At about two o'clock P.M., I rode leisurely through the enemy's entrenchments, and witnessed the horrible slaughter that had taken place; even at that time, a few determined artillerymen occasionally sent a ball across the river, to the dismay of our plundering camp followers. A mine, too, would now and then explode, and hurl the heedless and inquisitive into eternity, for the entrenchment was completely undermined; and during the following night and morning, explosions were every now and then heard in the camp.

During the action, the 9th Lancers advanced at about eleven o'clock A.M., under a heavy fire, in two lines, for the purpose of charging the enemy, when I commanded the left troop of the second squadron; after a time, however, as no opportunity to charge was allowed, we again fell back. The 9th Lancers left their camp at four o'clock A.M., and returned to it between five and six o'clock P.M., not a little tired, as the reader may imagine.

Thus the day, which rose so bright upon the landscape, after the mists of the early morning had been dispelled by the brilliant rays of the sun, was darkened by a battle and slaughter and death, ere the shades of evening closed upon it. The indomitable Sikhs, whose bravery was but the more aroused by the defeat at Aliwal, and whose feelings had been harrowed by the sight of the corpses of their unavenged comrades slain in that battle, who were still borne along the stream, and who had entered upon the contest with the resolve to conquer or die, these brave fellows were now lying in hundreds, or rather in thousands upon thousands, on the field of carnage, or floating along the sweeping flood of the Sutlej, while others fled in wild confusion before their victorious foe.

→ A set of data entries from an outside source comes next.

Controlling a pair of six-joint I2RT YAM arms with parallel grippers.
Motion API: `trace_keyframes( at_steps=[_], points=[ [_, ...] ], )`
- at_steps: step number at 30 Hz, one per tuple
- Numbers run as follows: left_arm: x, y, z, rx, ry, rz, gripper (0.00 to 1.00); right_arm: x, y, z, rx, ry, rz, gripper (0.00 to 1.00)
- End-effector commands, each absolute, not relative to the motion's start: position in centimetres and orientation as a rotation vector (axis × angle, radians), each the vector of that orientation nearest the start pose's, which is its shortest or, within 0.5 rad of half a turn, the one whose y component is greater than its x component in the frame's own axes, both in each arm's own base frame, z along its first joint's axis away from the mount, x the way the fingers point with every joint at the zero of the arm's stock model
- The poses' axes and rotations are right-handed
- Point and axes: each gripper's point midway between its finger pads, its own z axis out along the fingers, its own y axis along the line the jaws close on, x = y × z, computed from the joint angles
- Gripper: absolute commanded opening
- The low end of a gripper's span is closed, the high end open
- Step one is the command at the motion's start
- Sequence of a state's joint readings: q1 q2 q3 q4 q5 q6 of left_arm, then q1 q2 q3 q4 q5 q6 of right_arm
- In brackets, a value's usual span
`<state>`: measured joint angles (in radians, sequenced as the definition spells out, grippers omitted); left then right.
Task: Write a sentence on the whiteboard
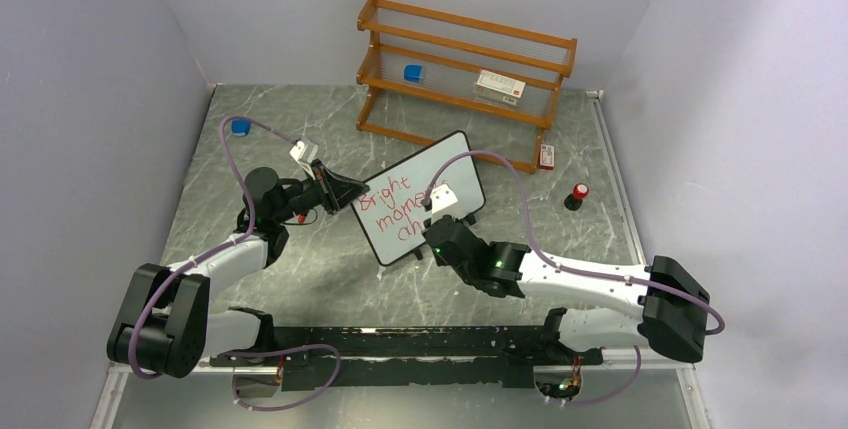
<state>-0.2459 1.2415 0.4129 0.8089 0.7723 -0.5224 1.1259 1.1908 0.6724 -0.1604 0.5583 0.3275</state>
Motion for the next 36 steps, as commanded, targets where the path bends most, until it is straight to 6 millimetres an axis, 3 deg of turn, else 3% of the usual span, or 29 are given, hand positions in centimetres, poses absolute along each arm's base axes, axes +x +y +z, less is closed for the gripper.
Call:
trace_keyframes(
  at_steps=[1,9,20,36],
  points=[
    [28.7,-21.3,17.7,0.424,1.703,-1.165,0.05,21.3,25.8,11.3,-0.561,2.058,0.241,0.00],
    [28.7,-21.4,17.7,0.427,1.703,-1.166,0.05,21.7,25.1,10.4,-0.556,2.081,0.201,0.00],
    [28.7,-21.4,17.7,0.428,1.703,-1.167,0.05,22.5,23.6,10.7,-0.497,2.075,0.148,0.00],
    [28.8,-21.4,17.7,0.428,1.705,-1.164,0.05,23.0,25.1,12.5,-0.503,2.017,0.223,0.00]
  ],
)
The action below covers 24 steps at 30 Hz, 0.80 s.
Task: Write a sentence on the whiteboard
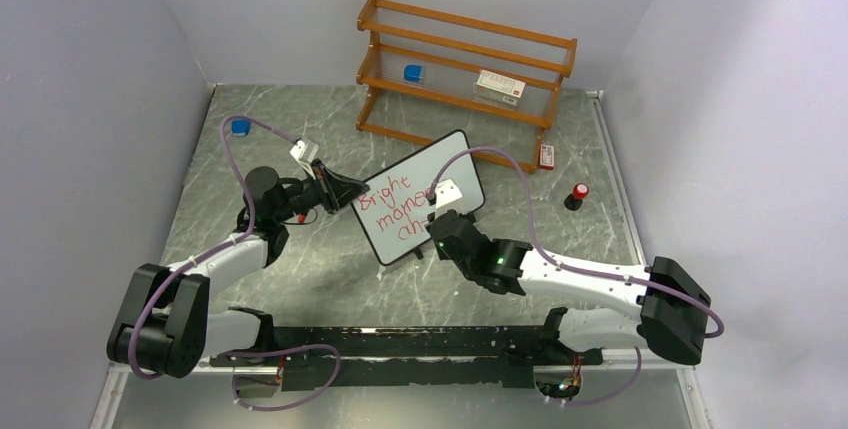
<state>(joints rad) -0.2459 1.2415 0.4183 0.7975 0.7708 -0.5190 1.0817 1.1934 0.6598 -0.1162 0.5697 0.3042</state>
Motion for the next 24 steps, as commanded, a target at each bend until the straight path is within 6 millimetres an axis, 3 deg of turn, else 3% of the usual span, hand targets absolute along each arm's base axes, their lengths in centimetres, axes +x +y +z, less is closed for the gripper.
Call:
trace_keyframes(
  at_steps=[1,17,24],
  points=[
    [28.8,-21.3,17.7,0.426,1.705,-1.164,0.05,22.9,25.3,12.5,-0.511,2.018,0.229,0.00],
    [28.8,-21.4,17.6,0.425,1.709,-1.166,0.05,21.8,26.3,11.3,-0.600,2.056,0.285,0.00],
    [28.8,-21.4,17.6,0.424,1.706,-1.165,0.05,21.5,25.6,10.5,-0.604,2.092,0.251,0.00]
  ],
)
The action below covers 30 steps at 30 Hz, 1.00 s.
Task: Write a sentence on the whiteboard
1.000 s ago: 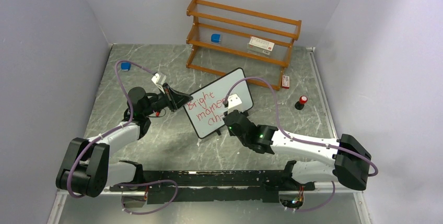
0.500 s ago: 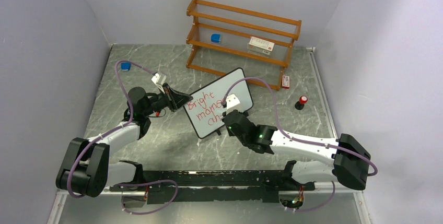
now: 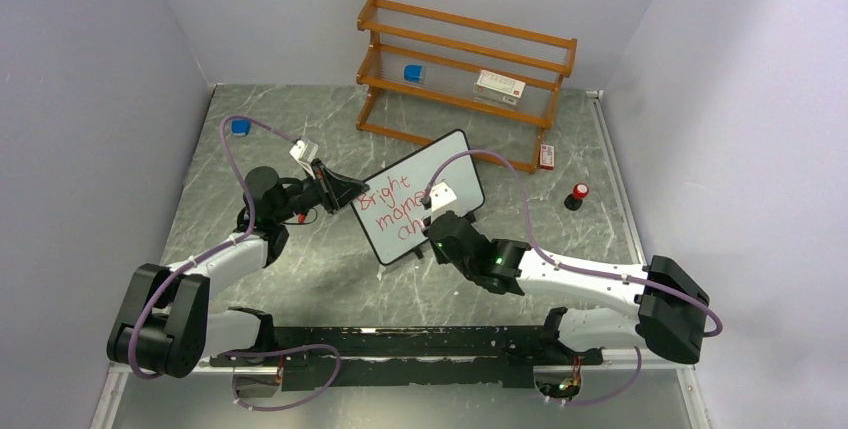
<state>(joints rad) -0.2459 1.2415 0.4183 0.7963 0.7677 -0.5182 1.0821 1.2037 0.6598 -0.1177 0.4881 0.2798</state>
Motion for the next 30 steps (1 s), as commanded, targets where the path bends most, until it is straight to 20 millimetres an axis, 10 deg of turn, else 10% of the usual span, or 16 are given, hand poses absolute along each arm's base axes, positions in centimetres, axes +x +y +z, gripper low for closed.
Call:
trace_keyframes(
  at_steps=[1,30],
  points=[
    [28.8,-21.4,17.6,0.426,1.706,-1.165,0.05,21.5,25.5,10.3,-0.601,2.098,0.242,0.00],
    [28.8,-21.3,17.5,0.422,1.710,-1.164,0.05,22.3,24.3,12.1,-0.489,2.052,0.243,0.00]
  ],
)
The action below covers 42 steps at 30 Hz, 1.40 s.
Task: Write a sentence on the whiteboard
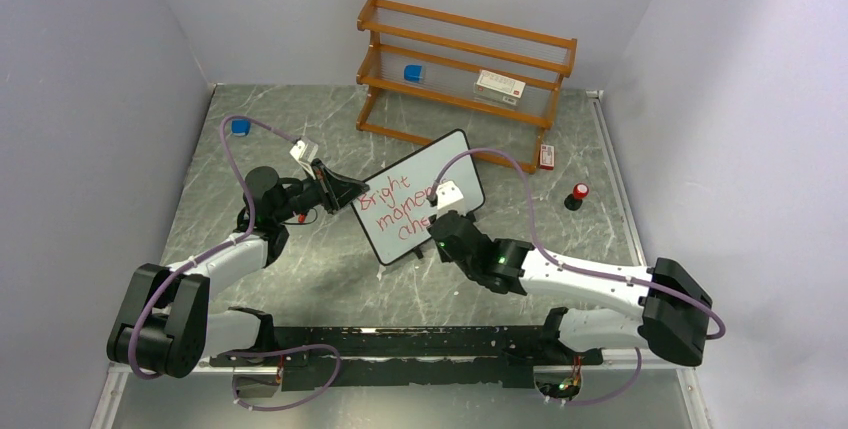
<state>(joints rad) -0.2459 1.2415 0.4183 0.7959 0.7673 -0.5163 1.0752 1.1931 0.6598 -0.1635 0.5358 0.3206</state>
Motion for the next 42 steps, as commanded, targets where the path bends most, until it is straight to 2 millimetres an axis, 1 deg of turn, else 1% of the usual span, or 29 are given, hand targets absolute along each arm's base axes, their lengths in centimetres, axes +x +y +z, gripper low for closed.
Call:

But where were now their leaders?—the men who had instigated the revolt, and who with dastardly duplicity sought their private interests by simulated friendship with both parties? Where was Tej Singh, the chief commander of the Sikh forces? When the British opened the assault, Tej Singh commanded the entrenchment, but as soon as we had effected breaches in the mound, and the fire from his batteries began to slacken, when his followers were falling thick around him, when the British, led on by their gallant commanders, fought resolutely for every inch of ground, Tej Singh, instead of manfully leading on fresh troops, and animating them by his example, like a base traitor, again deserted his post; he fled at the first brush, and, as at the battle of Ferozeshah, abandoned his troops, and, in their destruction, sought, and effected his own escape; Goolab Singh, who had played his cards so well, was at the side of the Maharannee, counselling the adoption of such measures as would virtually promote his own interests; while the intriguer, Lall Singh, lay with his cavalry higher up the river in a careless, unmilitary position, conscious of being closely watched by the English.

Far different was the conduct and deportment of Sirdar Sham Singh, of Attaree. In accordance with the vow so solemnly made to his men that he would die in the conflict, and thus offer up himself as a propitiatory sacrifice for his country's weal to appease the wrath of Govind, he clothed himself in a white garment, as one who had devoted himself to death, and calling upon all around to follow him, he unflinchingly led on his rapidly thinning ranks, with the assurance of the Gooroo's eternal reward to those who should fall in defence of their country; and, at last, covered with wounds, the fine old veteran sunk down a lifeless corpse, amidst the slaughtered bodies of his brave followers.

The Commander-in-Chief estimated the loss of the Sikhs in this decisive battle at from 12,000 to 15,000 men; while that on the side of the British was, 320 killed, and 2,063 wounded, making our total loss 2,383.[33]